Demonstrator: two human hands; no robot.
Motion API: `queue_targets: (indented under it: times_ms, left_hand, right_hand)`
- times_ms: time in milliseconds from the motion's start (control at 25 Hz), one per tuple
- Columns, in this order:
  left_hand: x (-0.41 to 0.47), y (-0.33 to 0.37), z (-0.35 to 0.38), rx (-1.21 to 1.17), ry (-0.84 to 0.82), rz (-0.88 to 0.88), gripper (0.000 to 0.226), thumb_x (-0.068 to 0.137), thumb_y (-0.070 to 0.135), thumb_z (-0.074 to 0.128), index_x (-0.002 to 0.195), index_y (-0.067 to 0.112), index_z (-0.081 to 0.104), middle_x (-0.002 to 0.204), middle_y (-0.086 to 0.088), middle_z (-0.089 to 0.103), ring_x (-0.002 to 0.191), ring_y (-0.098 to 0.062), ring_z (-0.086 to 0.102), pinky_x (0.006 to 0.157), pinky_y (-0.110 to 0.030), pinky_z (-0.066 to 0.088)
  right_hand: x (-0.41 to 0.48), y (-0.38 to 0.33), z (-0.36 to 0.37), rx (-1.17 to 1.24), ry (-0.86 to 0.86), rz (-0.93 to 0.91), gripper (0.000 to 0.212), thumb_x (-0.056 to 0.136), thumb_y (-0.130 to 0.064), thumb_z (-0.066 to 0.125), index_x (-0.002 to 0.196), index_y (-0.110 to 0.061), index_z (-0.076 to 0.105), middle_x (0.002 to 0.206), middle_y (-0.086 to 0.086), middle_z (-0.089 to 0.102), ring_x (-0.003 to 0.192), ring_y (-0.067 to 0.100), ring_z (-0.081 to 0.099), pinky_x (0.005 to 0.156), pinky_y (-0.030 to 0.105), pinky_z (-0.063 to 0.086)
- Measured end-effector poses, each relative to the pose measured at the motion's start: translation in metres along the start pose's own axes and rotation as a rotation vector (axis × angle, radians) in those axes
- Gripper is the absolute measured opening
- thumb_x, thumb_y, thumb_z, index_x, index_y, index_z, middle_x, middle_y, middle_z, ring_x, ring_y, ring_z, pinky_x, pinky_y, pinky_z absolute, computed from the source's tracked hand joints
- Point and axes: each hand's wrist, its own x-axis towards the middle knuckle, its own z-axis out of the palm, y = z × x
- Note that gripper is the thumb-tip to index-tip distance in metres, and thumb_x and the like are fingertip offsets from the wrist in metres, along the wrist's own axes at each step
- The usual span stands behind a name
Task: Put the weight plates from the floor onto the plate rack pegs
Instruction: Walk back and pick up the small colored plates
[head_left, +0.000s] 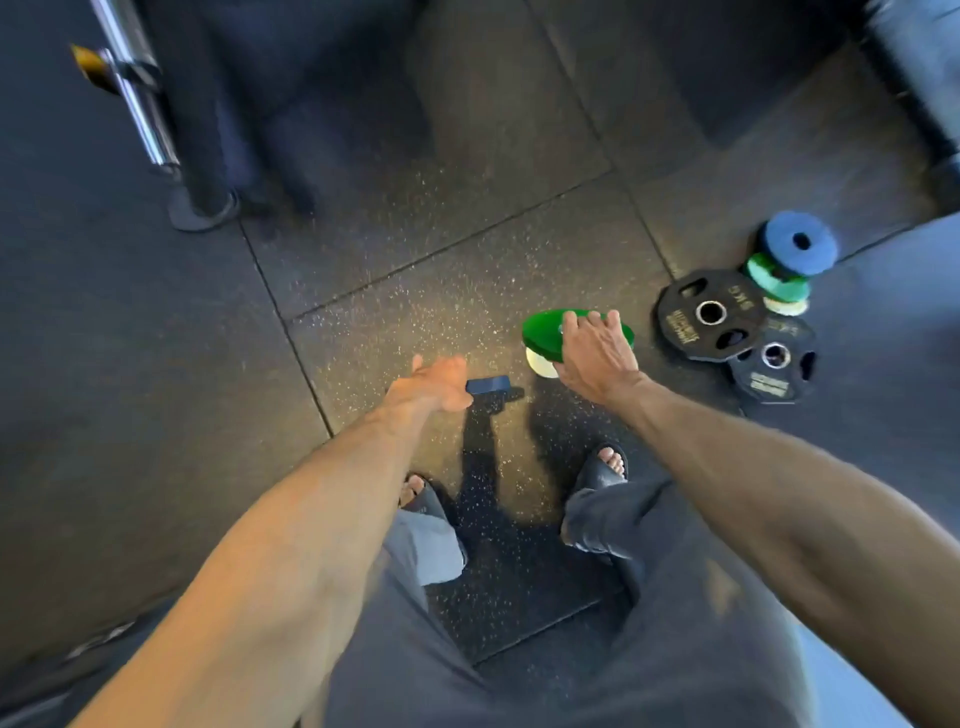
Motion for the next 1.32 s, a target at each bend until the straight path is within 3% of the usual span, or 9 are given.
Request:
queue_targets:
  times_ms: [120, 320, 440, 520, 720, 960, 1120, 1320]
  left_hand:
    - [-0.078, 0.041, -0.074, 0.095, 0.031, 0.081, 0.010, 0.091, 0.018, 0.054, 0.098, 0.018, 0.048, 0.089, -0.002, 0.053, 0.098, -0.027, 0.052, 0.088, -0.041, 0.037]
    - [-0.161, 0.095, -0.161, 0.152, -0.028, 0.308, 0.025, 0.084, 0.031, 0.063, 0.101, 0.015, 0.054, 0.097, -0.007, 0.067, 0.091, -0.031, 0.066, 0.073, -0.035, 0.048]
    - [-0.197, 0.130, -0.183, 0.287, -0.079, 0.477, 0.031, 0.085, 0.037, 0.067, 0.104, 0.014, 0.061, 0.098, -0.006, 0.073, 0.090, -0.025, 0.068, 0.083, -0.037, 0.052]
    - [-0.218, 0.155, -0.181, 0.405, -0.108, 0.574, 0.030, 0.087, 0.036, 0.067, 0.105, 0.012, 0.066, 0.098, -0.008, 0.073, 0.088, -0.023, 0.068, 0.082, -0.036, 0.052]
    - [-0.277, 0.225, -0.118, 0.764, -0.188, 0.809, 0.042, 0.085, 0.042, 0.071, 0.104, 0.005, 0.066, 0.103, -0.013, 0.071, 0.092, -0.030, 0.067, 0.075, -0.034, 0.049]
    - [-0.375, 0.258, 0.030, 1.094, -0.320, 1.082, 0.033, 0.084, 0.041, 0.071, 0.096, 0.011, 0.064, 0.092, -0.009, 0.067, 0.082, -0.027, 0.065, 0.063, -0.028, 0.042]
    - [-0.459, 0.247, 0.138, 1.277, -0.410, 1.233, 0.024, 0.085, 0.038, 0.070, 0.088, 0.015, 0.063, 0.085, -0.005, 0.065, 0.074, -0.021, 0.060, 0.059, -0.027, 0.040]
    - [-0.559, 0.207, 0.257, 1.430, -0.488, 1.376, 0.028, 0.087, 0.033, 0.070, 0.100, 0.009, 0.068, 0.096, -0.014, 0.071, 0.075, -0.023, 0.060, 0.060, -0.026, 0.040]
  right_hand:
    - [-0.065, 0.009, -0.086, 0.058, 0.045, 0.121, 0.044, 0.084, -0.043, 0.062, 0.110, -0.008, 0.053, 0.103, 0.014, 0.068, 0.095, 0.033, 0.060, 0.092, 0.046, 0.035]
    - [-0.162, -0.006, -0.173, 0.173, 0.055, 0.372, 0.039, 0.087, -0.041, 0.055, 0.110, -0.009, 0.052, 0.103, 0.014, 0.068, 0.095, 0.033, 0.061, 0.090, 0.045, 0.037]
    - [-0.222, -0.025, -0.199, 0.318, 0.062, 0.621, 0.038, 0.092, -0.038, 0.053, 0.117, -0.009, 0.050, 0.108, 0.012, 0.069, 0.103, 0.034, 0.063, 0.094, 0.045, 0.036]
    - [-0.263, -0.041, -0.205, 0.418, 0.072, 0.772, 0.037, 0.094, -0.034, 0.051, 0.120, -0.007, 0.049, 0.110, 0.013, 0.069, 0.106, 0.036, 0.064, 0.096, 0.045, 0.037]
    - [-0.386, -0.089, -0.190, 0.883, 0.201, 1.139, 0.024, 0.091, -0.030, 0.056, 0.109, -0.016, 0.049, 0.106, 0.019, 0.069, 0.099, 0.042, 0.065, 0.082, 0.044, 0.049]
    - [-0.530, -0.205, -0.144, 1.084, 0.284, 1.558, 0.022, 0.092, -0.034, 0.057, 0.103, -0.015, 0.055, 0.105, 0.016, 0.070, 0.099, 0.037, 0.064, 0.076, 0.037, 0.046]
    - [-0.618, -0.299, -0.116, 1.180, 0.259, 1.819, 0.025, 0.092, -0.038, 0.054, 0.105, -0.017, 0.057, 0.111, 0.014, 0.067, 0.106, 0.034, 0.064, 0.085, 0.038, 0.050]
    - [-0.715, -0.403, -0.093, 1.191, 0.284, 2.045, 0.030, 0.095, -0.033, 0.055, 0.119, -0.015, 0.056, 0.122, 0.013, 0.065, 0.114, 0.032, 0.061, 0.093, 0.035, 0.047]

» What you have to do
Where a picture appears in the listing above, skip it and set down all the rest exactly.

» Task output
Demonstrator: two human hands; no robot.
Motion API: `queue_targets: (indented under it: times_ms, left_hand, right_hand)`
- times_ms: time in milliseconds from the motion's start (control at 25 Hz), one per tuple
- Columns, in this order:
  left_hand: x (-0.41 to 0.47), y (-0.33 to 0.37), z (-0.35 to 0.38), rx (-1.21 to 1.17), ry (-0.84 to 0.82), rz (-0.88 to 0.88), gripper (0.000 to 0.226), thumb_x (-0.068 to 0.137), thumb_y (-0.070 to 0.135), thumb_z (-0.074 to 0.128), index_x (-0.002 to 0.195), index_y (-0.067 to 0.112), index_z (-0.081 to 0.104), middle_x (-0.002 to 0.204), middle_y (-0.086 to 0.088), middle_z (-0.089 to 0.103), ring_x (-0.002 to 0.191), ring_y (-0.098 to 0.062), ring_z (-0.086 to 0.102), pinky_x (0.006 to 0.157), pinky_y (-0.110 to 0.030), pinky_z (-0.066 to 0.088)
  right_hand: x (-0.41 to 0.48), y (-0.38 to 0.33), z (-0.36 to 0.37), rx (-1.17 to 1.24), ry (-0.86 to 0.86), rz (-0.93 to 0.91), gripper (0.000 to 0.212), thumb_x (-0.056 to 0.136), thumb_y (-0.130 to 0.064), thumb_z (-0.066 to 0.125), index_x (-0.002 to 0.196), index_y (-0.110 to 0.061), index_z (-0.076 to 0.105), middle_x (0.002 to 0.206), middle_y (-0.086 to 0.086), middle_z (-0.089 to 0.102), ring_x (-0.003 to 0.192), ring_y (-0.067 to 0.100), ring_z (-0.081 to 0.099), pinky_x (0.005 to 0.156), pinky_y (-0.030 to 0.105), pinky_z (-0.063 to 0.086)
- Measured end-effector poses, each relative to the pose measured at the motion's start: translation in metres along the start pose's own axes and rotation as a rotation vector (axis × angle, radians) in those axes
- Gripper is the absolute measured opening
- thumb_x, thumb_y, thumb_z, index_x, index_y, index_z, middle_x, middle_y, middle_z, ring_x, ring_y, ring_z, pinky_x, pinky_y, pinky_z absolute, computed from the source's tracked hand joints
- Point and axes: each hand's wrist, its own x-axis towards the middle knuckle, its own z-axis out of the palm, y = z × x
- Note that gripper is the thumb-tip to index-tip distance in metres, and thumb_x and the like are fingertip offsets from the wrist in metres, along the wrist's own axes at each step
- The usual span stands behind a name
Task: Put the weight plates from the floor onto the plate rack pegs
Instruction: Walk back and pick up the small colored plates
[head_left, +0.000s] 
Motion for the next 1.32 s, a target at each bend until the straight path is within 3% of the usual span, or 9 are given.
Request:
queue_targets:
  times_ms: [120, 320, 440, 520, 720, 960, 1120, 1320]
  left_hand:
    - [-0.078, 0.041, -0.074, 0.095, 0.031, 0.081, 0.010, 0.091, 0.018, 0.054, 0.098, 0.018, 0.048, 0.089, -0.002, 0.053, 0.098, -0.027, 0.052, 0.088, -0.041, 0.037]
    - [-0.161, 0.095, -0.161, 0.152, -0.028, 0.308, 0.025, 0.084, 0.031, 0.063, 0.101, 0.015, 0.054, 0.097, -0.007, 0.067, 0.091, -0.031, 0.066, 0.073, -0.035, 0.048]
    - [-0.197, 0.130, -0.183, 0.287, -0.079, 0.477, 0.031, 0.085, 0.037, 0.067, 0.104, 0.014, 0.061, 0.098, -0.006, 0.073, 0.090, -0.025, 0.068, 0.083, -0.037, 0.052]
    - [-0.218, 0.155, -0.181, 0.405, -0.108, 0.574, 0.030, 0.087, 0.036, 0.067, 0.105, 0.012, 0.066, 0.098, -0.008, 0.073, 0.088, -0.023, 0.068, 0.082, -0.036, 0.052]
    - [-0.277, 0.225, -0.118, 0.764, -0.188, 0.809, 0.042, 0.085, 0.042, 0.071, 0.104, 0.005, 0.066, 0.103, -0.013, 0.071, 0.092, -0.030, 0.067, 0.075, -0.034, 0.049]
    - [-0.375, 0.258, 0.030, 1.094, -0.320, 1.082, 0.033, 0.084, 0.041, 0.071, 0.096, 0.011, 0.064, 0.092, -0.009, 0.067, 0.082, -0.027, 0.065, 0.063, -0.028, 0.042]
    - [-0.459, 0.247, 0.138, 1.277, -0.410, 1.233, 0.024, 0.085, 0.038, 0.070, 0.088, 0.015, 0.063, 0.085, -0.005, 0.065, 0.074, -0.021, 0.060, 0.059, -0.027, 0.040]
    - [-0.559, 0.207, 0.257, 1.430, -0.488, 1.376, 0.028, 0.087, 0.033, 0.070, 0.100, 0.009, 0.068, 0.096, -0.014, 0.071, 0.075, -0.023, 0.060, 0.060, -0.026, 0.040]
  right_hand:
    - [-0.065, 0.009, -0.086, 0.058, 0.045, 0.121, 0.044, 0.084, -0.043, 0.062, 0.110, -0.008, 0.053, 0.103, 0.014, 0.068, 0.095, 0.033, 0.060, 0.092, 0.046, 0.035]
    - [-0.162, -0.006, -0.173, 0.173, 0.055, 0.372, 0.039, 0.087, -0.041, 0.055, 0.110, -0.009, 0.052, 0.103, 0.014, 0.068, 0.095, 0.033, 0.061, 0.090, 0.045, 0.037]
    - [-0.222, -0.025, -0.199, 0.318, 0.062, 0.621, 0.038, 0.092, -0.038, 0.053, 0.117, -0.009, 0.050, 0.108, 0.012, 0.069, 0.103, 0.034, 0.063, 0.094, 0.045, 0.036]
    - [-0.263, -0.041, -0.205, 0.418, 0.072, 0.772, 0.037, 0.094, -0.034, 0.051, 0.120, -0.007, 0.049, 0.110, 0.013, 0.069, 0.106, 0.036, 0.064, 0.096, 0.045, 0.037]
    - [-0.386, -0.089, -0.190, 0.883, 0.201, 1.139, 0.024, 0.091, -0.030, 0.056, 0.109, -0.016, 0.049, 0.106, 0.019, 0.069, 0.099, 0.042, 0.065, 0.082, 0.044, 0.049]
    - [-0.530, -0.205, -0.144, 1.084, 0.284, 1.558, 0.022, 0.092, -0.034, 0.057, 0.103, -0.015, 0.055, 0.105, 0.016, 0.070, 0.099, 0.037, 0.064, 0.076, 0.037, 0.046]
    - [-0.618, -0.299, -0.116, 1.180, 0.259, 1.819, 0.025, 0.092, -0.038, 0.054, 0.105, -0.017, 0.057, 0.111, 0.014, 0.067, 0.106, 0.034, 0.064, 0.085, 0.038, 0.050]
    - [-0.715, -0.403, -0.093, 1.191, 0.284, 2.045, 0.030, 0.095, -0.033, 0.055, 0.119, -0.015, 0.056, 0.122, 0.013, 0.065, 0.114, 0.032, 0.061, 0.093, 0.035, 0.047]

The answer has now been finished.